_Exercise brief_.
Could you write out the lines below exactly, beginning with the first and finishing with the one that contains "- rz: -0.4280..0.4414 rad"?

_Exercise data_.
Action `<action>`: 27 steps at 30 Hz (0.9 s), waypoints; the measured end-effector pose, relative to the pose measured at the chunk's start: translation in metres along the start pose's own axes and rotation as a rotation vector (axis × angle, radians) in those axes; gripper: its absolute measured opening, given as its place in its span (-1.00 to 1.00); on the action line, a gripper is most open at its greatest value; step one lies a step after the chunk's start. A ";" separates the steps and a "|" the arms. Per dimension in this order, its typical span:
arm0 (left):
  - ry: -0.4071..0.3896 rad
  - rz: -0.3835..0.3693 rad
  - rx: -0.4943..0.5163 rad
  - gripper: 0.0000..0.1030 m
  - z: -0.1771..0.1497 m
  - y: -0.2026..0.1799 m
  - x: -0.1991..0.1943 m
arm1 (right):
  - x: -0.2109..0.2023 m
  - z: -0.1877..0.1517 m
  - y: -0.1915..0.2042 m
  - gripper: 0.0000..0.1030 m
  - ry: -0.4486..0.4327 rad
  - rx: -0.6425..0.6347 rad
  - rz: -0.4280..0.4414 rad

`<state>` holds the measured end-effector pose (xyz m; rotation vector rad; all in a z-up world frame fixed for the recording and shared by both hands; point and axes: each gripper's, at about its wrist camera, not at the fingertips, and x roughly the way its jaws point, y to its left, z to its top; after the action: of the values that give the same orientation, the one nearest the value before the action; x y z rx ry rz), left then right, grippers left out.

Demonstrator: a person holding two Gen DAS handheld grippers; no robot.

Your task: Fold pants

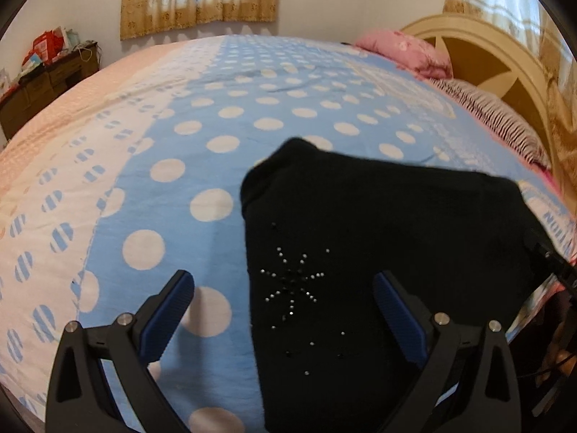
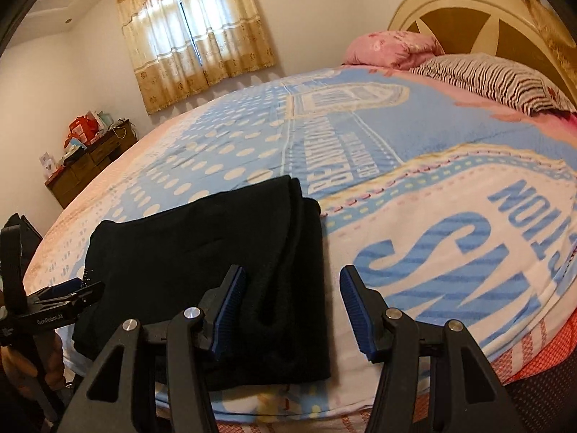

_Result_.
Action `<action>`: 27 steps at 30 Hz (0.9 s), waypoints; the measured end-effector pose, relative to the pose measured at the chunk's start: translation in metres along the start pose's own axes and rotation as a rotation vector (axis × angle, radians) in those axes; gripper: its absolute measured opening, given as its place in its span (-1.00 to 1.00); on the action line, a gripper is most open at its greatest value; step one lies a step after the chunk's start. A ";" separates the steps and a "|" the arms. Per dimension in this order, its typical span:
arm0 (left):
  - ry: -0.4071..0.3896 rad
  - rz: -0.3835..0.3693 rad
  - rx: -0.4943..0.5163 rad
  - gripper: 0.0000..0.1030 m
  - z: -0.1771..0.1497 m
  - y: -0.2026..0.1799 m
  - x: -0.1991..0.1943 m
arm1 (right):
  - x: -0.2109..0.2023 m
  - z: -0.1877..0.1517 m
  - y: -0.1915..0.2042 m
  - gripper: 0.0000..0.1030 m
  - ry: -0.4486..0.4327 rad
  - rx: -0.6425..0.6347 rad
  - rz: -0.4280..0.4414 rad

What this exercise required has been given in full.